◆ Exercise aim
Each line of the records needs to be written out exactly, with any image left out.

◆ Data to use
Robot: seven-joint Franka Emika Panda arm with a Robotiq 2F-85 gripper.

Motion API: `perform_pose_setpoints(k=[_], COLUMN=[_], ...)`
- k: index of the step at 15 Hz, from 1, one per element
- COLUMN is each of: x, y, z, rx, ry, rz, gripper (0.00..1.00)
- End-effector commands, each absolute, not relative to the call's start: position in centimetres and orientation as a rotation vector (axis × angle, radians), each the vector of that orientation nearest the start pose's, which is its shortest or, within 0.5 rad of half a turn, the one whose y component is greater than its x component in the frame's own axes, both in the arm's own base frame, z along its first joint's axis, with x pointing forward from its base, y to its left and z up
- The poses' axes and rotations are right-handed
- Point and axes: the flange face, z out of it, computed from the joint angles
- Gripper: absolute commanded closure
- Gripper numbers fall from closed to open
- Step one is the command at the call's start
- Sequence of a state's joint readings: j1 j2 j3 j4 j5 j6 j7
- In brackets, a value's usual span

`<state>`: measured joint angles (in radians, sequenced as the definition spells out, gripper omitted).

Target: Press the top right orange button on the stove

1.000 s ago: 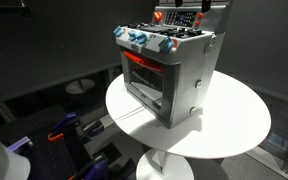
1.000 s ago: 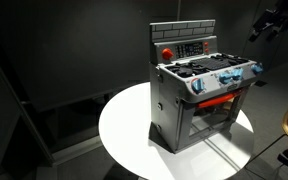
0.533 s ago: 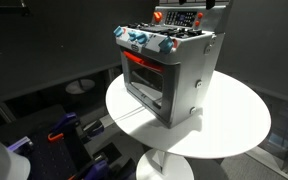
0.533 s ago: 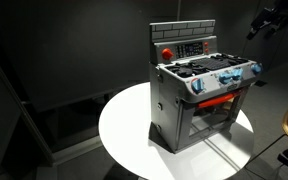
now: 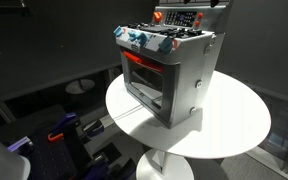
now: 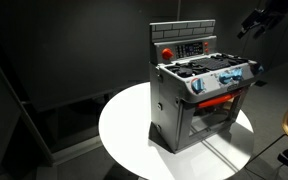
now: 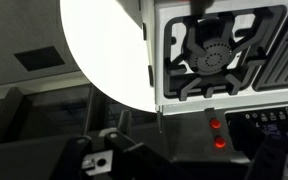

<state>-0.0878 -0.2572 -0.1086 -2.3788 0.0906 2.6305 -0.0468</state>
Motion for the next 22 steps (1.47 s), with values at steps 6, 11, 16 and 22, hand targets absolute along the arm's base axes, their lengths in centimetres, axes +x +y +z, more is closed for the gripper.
perform_pose_setpoints(k=[6, 11, 16, 22], x=[51.8, 53.6, 55.1, 56.8], y=[-9.5, -9.3, -8.6, -8.0], z=[46.2, 45.0, 44.4, 43.8], rx=[-2.987, -2.979, -2.968, -2.977], ry=[0.35, 0.368, 0.373, 0.39], rz=[-0.861, -0.909, -0.938, -0.943], gripper=[0.0, 0.0, 0.0, 0.0])
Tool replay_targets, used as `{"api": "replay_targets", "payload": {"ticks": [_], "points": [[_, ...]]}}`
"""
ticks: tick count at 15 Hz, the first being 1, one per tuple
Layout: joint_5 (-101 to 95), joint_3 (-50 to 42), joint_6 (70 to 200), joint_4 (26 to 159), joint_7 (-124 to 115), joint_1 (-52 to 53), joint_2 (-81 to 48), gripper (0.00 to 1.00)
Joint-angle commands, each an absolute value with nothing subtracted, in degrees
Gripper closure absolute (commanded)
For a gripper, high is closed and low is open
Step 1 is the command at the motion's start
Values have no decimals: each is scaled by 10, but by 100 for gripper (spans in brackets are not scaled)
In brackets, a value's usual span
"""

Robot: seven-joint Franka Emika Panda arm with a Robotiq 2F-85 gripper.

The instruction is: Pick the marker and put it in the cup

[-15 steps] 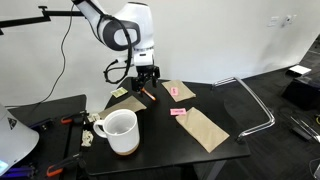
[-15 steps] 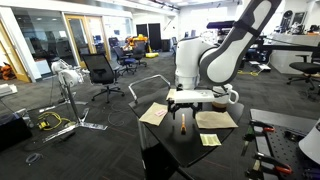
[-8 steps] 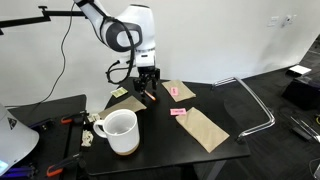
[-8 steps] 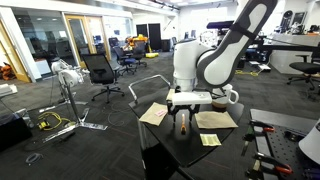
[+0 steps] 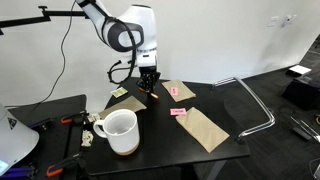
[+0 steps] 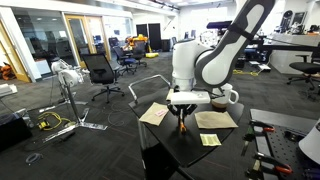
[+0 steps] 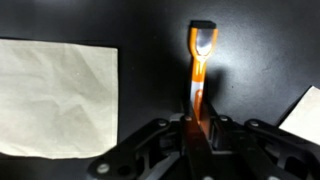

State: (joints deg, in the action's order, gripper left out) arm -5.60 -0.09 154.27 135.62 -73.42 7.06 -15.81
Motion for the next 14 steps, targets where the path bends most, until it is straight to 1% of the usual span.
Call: {"api": "replay_targets", "payload": {"ticks": [1,2,8,14], "points": [[-22,1,1536,1359,-708,73,-141,100],[-12,5,1526,1363,-697,70,-127,97],[7,6,1461,1374,-621,62,-34,97],[-11,13,1340,1365,-531,50,61,97]]}}
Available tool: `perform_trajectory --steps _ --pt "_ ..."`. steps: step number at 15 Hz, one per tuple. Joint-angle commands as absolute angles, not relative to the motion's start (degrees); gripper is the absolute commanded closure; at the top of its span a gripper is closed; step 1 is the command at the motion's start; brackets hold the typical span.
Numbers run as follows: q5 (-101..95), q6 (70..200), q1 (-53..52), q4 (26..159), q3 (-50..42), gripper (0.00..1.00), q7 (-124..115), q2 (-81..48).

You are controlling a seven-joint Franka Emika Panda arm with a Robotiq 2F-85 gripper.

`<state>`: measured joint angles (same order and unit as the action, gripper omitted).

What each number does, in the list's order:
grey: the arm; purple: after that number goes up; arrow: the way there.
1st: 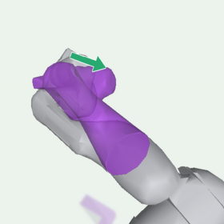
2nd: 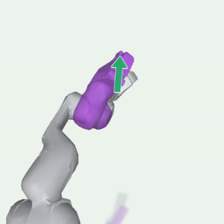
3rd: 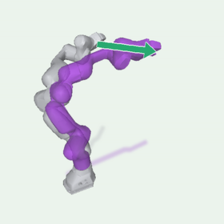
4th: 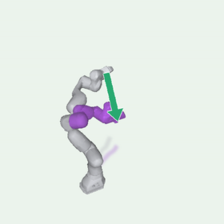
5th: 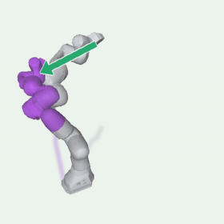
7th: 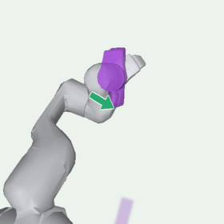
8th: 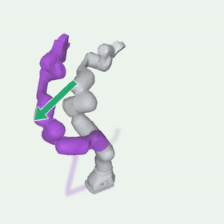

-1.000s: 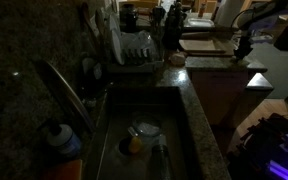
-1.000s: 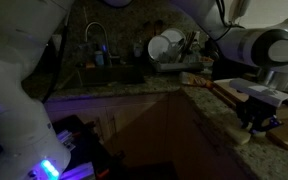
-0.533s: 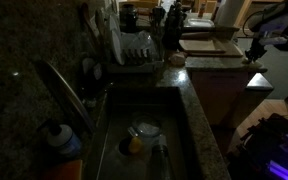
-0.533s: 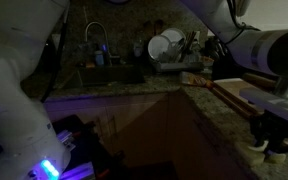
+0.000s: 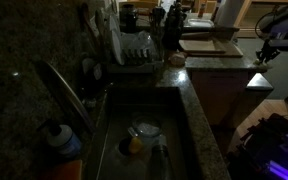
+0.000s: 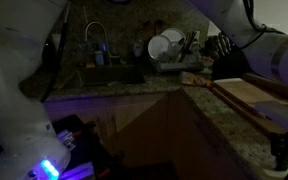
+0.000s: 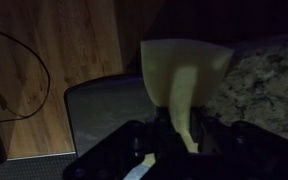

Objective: Close the water faucet, move the orange pack to the left, scrub the countertop with the yellow sponge

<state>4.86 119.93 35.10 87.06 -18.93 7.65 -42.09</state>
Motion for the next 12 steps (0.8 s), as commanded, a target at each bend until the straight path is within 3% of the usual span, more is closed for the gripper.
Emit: perform_trajectory --steps 1,7,12 --pt "9.3 122.3 37.7 84.0 -13.7 0.94 9.9 -44.2" --pt "19.8 121.7 36.4 79.6 -2.5 0.94 15.9 -45.7" --pt "18.4 115.6 33.7 77.2 -2.6 0.94 14.5 -46.6"
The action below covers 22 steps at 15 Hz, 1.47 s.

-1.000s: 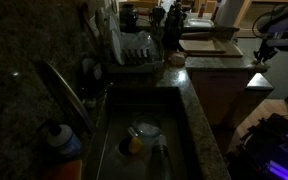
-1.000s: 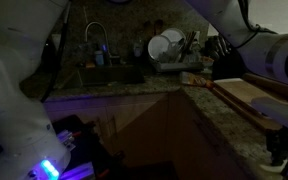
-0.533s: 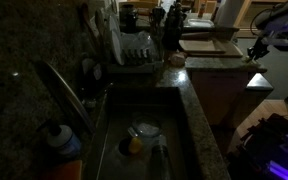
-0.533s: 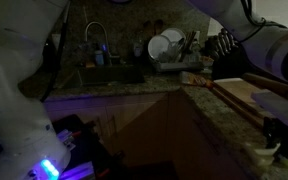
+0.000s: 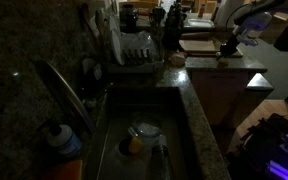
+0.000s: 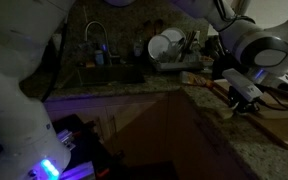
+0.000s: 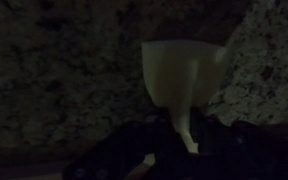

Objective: Close the water faucet, move the orange pack to the left, scrub the countertop with the yellow sponge

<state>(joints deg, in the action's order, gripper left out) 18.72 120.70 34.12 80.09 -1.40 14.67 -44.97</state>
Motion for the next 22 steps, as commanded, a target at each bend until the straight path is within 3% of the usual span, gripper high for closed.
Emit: perform_trajectory --steps 1,7,17,18,20,22 --pt "16.2 111.3 32.6 76.7 -4.4 0.94 11.8 -46.2" --pt "6.7 103.2 30.0 77.3 -13.6 0.94 2.2 -45.1" --pt "9.5 112.7 33.0 75.8 -14.2 0.94 1.4 -48.0" --pt "10.4 113.2 33.2 75.7 -13.7 0.52 1.4 -48.0" --pt "11.1 114.0 32.9 75.6 -13.4 0.45 1.5 -48.4" --pt "11.2 114.1 32.6 75.7 -13.0 0.31 1.5 -48.1"
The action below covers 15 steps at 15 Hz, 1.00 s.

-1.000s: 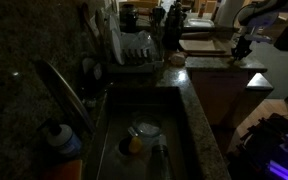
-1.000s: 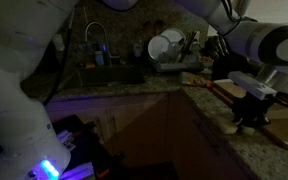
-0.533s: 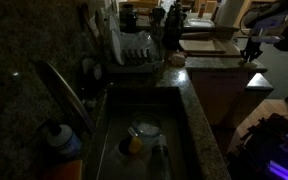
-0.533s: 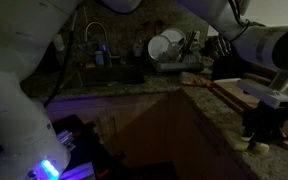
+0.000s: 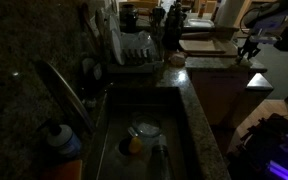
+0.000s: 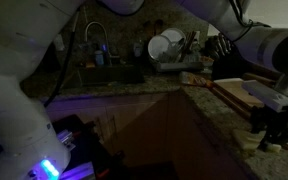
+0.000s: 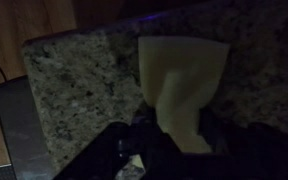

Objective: Close the water faucet, move the orange pack to the left, scrub the countertop with the yellow sponge

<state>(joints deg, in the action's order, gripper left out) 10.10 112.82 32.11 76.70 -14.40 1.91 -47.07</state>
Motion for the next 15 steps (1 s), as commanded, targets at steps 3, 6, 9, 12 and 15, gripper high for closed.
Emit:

◆ Response to the exercise
Robot: seven-joint Franka Emika Panda arm with a Robotiq 2F-85 gripper.

Motion API: `perform_pose_setpoints(k=[_], COLUMN=[_], ...)`
- k: index of the step at 15 Hz, from 1, one per element
- COLUMN is each of: x, y, z, rx, ry, rz, gripper (0.00..1.00)
- End-effector commands, each absolute, not relative to the call's start: position in centimetres and orientation as a rotation vector (axis × angle, radians), each the vector of that orientation nearest the start pose's, which is its shortest or, within 0.5 rad of half a turn, the one whose y component is greater than its x component in the frame's own axes, both in the arm's own base frame, z along its first joint's axis, with x pointing forward from its base, y to its left and z up
- The poses' axes and rotations are right-handed
- Point and axes: the flange face, z out of it, computed from the joint angles
- Gripper: absolute commanded closure
- Gripper numbers fall from closed to open
- Step one is the command at the call's start
- Sequence of a state's joint readings: j1 j2 j3 j4 j5 j6 j7
- In brackets, a value's usual span

`<state>`: measured joint angles (in radians, sequenced as the definition spells out, gripper omitted).

Target: Press the top right orange button on the stove

1.000 s ago: 
1.000 s ago: 
0.533 s ago: 
0.533 s ago: 
now: 
now: 
now: 

<state>-0.0878 -0.2572 -0.1086 -2.3788 0.0906 2.6305 -0.0468</state>
Motion for the next 22 steps (1.47 s), with values at steps 6, 11, 16 and 22, hand targets absolute along the arm's base axes, their lengths in centimetres, axes +x +y +z, more is closed for the gripper.
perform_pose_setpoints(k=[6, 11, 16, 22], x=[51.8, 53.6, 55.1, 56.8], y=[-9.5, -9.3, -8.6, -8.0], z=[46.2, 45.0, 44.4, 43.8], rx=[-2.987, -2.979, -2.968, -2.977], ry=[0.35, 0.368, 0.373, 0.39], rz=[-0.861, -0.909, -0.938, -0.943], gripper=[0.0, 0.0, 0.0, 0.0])
Tool replay_targets, used as `{"api": "replay_targets", "payload": {"ticks": [_], "points": [[_, ...]]}}`
"""
ticks: tick count at 15 Hz, the first being 1, one per tuple
Layout: joint_5 (-101 to 95), joint_3 (-50 to 42), joint_6 (70 to 200), joint_4 (26 to 159), joint_7 (-124 to 115), joint_1 (-52 to 53), joint_2 (-81 to 48), gripper (0.00 to 1.00)
Joint-angle commands, each an absolute value with nothing subtracted, in degrees
Gripper closure absolute (commanded)
For a gripper, high is closed and low is open
Step 1 is the command at the motion's start
Values have no decimals: each is scaled by 10, but by 100 for gripper (spans in brackets are not scaled)
In brackets, a value's usual span
"""

Robot: seven-joint Franka Emika Panda arm with a Robotiq 2F-85 gripper.

The instruction is: Pick the marker and put it in the cup

[-15 steps] 
[-15 steps] 
[-8 steps] 
[-8 steps] 
[+0 steps] 
[+0 steps] 
[+0 steps] 

State: (joints deg, in the action's order, gripper left out) arm -5.60 -0.09 154.27 135.62 -73.42 7.06 -15.81
Motion for the next 14 steps, targets where the path bends most, until it is straight to 1% of the usual span.
Call: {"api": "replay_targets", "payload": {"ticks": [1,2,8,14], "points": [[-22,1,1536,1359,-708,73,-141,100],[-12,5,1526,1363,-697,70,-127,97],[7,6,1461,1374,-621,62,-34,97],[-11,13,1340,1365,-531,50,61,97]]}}
Available tool: `perform_trajectory --steps _ --pt "_ ..."`. steps: step number at 15 Hz, one per tuple. Joint-angle commands as absolute angles, not relative to the motion's start (degrees); gripper is the absolute commanded closure; at the top of its span a gripper is closed; step 1 is the command at the motion's start; brackets hold the typical span.
Numbers run as follows: q5 (-101..95), q6 (70..200), q1 (-53..52), q4 (26..159), q3 (-50..42), gripper (0.00..1.00), q7 (-124..115), q2 (-81..48).

You are controlling a seven-joint Franka Emika Panda arm with a Robotiq 2F-85 gripper.

`<state>`: measured joint angles (same order and unit as the action, gripper omitted).

What each number does, in the list's order:
grey: the arm; purple: after that number goes up; arrow: the way there.
1st: 
2nd: 
3rd: 
4th: 
5th: 
7th: 
8th: 

-1.000s: 
-1.000s: 
-0.533s: 
-0.533s: 
+0.000s: 
+0.000s: 
+0.000s: 

Objective: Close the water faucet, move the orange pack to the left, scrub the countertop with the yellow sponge

<state>4.86 119.93 35.10 87.06 -18.93 7.65 -42.09</state>
Motion for the next 12 steps (0.8 s), as commanded, a target at each bend until the straight path is within 3% of the usual span, more is closed for the gripper.
Emit: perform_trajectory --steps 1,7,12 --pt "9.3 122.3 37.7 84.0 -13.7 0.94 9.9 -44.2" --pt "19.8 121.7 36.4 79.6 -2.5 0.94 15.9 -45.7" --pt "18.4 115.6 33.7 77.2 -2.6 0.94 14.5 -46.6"
The action below covers 22 steps at 15 Hz, 1.47 s.

-1.000s: 
-1.000s: 
-0.533s: 
-0.533s: 
+0.000s: 
+0.000s: 
+0.000s: 

Objective: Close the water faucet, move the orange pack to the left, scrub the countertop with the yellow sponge

<state>(joints deg, in the action's order, gripper left out) 18.72 120.70 34.12 80.09 -1.40 14.67 -44.97</state>
Motion for the next 22 steps, as commanded, a target at each bend until the straight path is within 3% of the usual span, gripper high for closed.
Emit: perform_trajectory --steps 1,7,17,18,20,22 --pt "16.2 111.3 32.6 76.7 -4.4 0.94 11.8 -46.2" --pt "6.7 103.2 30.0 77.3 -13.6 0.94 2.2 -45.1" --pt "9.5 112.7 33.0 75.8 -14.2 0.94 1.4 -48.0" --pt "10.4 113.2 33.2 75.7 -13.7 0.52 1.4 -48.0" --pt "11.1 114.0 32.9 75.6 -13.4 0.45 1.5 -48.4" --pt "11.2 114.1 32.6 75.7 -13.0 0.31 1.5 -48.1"
The action below covers 15 steps at 15 Hz, 1.00 s.

-1.000s: 
-1.000s: 
-0.533s: 
-0.533s: 
+0.000s: 
+0.000s: 
+0.000s: 

Objective: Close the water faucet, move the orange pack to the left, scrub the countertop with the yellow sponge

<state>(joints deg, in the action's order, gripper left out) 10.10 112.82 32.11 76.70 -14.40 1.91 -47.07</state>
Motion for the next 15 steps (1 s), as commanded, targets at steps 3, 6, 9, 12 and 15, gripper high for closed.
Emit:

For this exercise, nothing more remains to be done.